How to prevent pollution
Today, billions of people are living in different parts of the Earth with different environments and different lifestyles. This diversity is best part of the world with incredible people, tribes, cultures and behaviors. While some gesture is routine for some people’s daily lives in one region, others maybe aliens for the same. This difference of lifestyles depends on many factors such as economic, historic, geographic and demographic. In many ways, these all factors more or less depend on a broad term – environment.
Environment has an enormous impact on people’s living standards and their quality of life. Environmental divide can be a deciding factor for how people in any region are living their life. It’s not a hidden fact that greener the environment, healthier the people residing there. On the other hand, people living in comparatively more polluted areas have to face several health issues, sometimes even life-threatening ones. Global warming, extreme weather and pandemics are outcome of growing pollution worldwide.
Low-income regions worst sufferers
Demographic and economic factors have a lot to do with impact of pollution on people’s life. A number of studies low-income, racial and ethnic minorities face the worst environment crises due to pollution. While pollution affects health of the people of every age group, seniors across the world remain at high environmental risks. Their plight is comparatively more than younger population because they live just over the poverty threshold. Similarly, pollution increases health and medical cost for any economy.
With increasingly negative impacts of climate change, industrial plants and road vehicles are continuously pumping out dirty emissions. Other key cause of declining air quality is global extreme poverty. Nearly half of the world has no access to clean cooking fuels or technologies – stoves and lamps. As per World Health Organization (WHO), 3 billion or 40 percent of global population is forced to use dangerous fuels. This results in 9 out of every 10 people breathing polluted air, killing 7 million people annually.
Pollution causes severe diseases, deaths
Air pollution is responsible for one third of deaths from stroke, lung cancer and heart disease. Poor air quality has an effect equivalent to that of smoking tobacco. Its impact is larger than that of effects of eating too much of salt, say WHO. Apart from air, water quality is also worsening on Earth day by day. According to a WHO report, at least 2 billion of world’s population is drinking a water source contaminated with faeces. In absence of proper water sources, children, especially, are at higher risk of water-related diseases.

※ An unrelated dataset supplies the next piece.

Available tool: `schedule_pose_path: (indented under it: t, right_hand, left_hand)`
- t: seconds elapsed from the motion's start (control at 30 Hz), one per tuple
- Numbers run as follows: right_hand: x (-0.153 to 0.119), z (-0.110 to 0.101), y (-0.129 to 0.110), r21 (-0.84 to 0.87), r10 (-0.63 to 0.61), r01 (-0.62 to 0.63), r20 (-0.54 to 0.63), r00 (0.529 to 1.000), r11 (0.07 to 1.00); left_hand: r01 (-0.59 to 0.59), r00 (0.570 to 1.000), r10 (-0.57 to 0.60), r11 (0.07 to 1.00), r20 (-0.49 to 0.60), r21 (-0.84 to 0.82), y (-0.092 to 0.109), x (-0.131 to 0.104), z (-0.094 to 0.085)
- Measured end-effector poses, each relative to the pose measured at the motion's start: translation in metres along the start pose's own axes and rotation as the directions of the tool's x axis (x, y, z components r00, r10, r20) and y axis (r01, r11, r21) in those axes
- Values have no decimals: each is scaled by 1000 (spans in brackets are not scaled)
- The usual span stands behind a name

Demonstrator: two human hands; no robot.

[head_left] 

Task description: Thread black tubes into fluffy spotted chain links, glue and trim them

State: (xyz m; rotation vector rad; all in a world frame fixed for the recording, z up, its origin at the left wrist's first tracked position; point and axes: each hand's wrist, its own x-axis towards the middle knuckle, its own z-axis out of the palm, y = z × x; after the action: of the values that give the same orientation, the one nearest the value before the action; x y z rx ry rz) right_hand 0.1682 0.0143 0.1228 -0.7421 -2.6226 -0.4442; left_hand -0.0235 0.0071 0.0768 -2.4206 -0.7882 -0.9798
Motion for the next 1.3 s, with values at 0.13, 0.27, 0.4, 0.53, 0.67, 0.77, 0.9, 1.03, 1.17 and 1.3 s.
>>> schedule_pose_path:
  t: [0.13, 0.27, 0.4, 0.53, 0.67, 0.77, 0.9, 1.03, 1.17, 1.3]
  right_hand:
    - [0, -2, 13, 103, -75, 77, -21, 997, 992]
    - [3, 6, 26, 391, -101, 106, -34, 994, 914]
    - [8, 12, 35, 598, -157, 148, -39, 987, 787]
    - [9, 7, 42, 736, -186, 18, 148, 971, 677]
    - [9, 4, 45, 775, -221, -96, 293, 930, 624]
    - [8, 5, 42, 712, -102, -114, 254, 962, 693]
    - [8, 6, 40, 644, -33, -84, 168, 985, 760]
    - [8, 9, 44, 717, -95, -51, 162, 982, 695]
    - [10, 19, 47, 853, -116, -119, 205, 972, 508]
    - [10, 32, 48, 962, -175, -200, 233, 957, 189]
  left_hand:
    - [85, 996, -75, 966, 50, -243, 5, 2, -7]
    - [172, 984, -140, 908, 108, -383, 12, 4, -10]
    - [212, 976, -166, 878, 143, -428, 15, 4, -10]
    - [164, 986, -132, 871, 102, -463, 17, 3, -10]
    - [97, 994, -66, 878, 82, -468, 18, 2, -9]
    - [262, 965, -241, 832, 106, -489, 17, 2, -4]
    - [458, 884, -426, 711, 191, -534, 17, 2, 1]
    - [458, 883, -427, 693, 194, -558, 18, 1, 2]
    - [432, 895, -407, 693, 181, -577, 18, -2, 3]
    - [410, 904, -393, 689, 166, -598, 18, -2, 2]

Over 700 million people still lack basic drinking water services, including 144 million who depend on even surface water. Contaminated water spreads diseases like diarrhea, cholera, dysentery, typhoid, and polio, causing millions of yearly deaths. Moreover, by 2025, half of the world is estimated to be living in water-crunch areas. In many underdeveloped countries, 22 percent of health care facilities lack any water service, 21 percent are with no sanitation facilities, and 22 percent have no waste management facilities.
10 tips on how to prevent air, water pollution
- Keep an eye on daily air and water quality report of your area to make your safety plans accordingly.

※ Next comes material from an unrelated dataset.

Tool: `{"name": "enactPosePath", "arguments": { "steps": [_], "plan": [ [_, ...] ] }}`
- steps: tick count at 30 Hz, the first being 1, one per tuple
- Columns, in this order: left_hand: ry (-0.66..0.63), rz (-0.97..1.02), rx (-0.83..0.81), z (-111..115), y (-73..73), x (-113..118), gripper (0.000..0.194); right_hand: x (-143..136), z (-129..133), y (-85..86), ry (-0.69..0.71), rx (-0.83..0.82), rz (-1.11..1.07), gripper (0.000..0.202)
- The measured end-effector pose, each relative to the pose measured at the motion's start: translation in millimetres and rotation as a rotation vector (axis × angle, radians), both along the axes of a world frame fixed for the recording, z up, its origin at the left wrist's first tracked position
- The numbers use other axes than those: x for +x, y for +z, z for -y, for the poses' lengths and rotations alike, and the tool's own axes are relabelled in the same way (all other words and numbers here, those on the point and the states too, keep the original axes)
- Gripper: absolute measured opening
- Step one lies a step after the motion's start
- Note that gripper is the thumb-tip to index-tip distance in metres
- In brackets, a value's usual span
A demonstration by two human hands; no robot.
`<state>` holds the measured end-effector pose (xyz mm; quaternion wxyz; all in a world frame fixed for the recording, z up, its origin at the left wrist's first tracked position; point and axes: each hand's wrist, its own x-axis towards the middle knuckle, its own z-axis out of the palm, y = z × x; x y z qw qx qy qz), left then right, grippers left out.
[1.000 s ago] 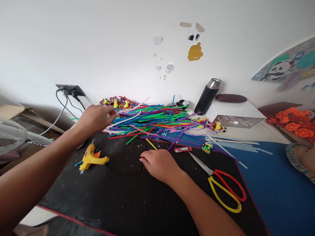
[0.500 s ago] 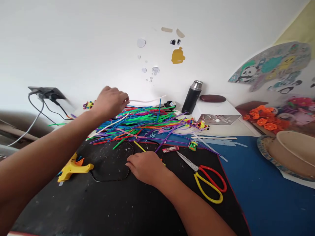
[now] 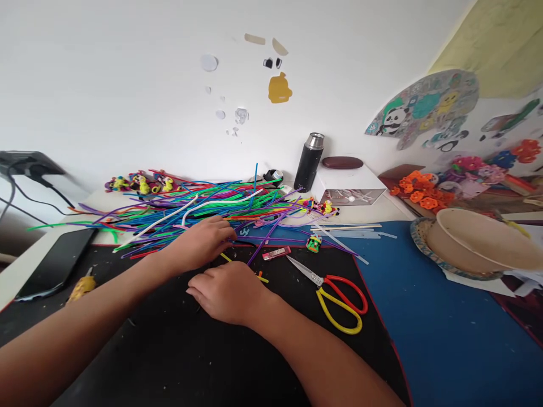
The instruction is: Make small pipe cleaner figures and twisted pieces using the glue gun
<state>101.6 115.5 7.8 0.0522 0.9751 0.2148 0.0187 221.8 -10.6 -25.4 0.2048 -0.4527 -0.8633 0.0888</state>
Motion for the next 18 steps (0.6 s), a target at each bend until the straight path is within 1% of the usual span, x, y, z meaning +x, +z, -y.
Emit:
{"name": "enactPosePath", "arguments": {
  "steps": [3, 5, 9, 11, 14, 16, 18],
  "plan": [
    [-0.013, -0.02, -0.001, 1.9, -10.8, 10.7, 0.022, -0.6, -0.9, -3.7, 0.002, 0.029, -0.019, 0.034],
    [-0.017, -0.031, 0.0, -0.1, -15.4, 16.9, 0.022, -0.6, -1.5, -4.6, -0.012, 0.033, -0.028, 0.035],
    [-0.012, -0.04, -0.017, -3.4, -19.2, 26.5, 0.019, -1.3, -1.2, -2.5, -0.01, 0.012, -0.023, 0.032],
    [-0.01, -0.04, -0.018, -4.0, -19.9, 28.9, 0.022, -2.1, -0.7, -1.1, -0.009, -0.004, -0.008, 0.033],
    [-0.037, -0.04, -0.045, -6.5, -17.2, 28.5, 0.026, -3.1, -0.3, -0.4, -0.01, -0.012, -0.001, 0.034],
    [-0.044, -0.02, -0.089, -10.2, -10.9, 27.5, 0.026, -3.7, -0.4, -0.3, -0.013, -0.011, -0.01, 0.032],
    [0.002, 0.033, -0.132, -15.6, -1.5, 29.3, 0.026, -4.6, -0.6, -0.1, -0.004, -0.014, -0.014, 0.031]
  ]
}}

- During bad air quality days, avoid exercising outside and plan your indoor fitness activity routine.
- Avoid high-traffic roads and busy highways as your daily travelling, and consider public transport.
- Save electricity at home, follow recycle and reuse system, avoid plastic bags, garbage fire, smoking.

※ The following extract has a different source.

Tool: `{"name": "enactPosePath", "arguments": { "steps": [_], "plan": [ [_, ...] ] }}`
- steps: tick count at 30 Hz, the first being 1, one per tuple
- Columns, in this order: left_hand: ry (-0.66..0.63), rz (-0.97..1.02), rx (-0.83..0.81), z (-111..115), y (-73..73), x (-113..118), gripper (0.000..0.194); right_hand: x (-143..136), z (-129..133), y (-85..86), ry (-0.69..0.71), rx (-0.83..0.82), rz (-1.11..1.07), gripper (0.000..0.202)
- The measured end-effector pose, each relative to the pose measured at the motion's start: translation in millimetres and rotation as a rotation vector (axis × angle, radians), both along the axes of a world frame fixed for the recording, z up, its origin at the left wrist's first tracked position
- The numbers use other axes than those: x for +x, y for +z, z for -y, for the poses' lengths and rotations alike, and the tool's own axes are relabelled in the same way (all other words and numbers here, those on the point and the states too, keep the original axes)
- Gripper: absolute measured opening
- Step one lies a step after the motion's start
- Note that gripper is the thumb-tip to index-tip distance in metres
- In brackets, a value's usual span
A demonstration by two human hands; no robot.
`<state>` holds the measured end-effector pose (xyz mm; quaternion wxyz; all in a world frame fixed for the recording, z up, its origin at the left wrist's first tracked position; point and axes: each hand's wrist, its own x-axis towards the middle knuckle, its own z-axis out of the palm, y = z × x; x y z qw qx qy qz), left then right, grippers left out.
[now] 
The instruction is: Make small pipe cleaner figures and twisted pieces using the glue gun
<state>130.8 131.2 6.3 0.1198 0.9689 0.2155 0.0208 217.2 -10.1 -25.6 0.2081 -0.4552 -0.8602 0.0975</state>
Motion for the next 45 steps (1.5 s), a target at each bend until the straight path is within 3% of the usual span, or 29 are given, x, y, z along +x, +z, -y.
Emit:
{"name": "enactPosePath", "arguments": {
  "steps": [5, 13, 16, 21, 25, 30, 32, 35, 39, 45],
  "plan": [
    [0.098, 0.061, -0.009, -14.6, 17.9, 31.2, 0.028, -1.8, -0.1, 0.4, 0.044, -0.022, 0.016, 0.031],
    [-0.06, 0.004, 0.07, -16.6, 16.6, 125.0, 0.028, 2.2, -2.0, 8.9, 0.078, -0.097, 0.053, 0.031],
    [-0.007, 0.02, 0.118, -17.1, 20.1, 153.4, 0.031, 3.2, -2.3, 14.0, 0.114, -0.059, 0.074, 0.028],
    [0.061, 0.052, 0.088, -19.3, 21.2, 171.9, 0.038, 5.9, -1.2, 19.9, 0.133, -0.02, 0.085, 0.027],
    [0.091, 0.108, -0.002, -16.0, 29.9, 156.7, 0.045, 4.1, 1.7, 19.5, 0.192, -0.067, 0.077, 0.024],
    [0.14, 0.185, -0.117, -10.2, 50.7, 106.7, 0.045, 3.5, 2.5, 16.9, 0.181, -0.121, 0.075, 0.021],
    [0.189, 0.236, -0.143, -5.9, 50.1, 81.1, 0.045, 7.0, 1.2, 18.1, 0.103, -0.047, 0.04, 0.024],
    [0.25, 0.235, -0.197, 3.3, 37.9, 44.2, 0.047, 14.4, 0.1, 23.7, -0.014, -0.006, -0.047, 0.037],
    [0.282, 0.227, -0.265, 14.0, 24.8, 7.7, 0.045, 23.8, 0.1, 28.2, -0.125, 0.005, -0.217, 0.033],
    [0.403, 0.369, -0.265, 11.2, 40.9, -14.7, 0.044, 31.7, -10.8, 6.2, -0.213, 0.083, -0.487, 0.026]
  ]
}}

- Choose fan instead of air conditioner, use filters for chimneys, and avoid crackers, chemicals.
- Throw litter in garbage can, Dispose of toxic chemicals, and avoid draining grease, fat, cooking oil.
- Buy no chemical products and phosphate-free detergents, eat more organic food, cut down meat.
- Keep your sanitary sewer pipes and vehicles from leakage, never dump medicines in pond or creek.
- Discard tissues, wrappers, dust cloths, and other paper or fiber goods properly in a wastebasket.
- Help forestation, plant trees, make environmental charities, encourage others, report water polluters.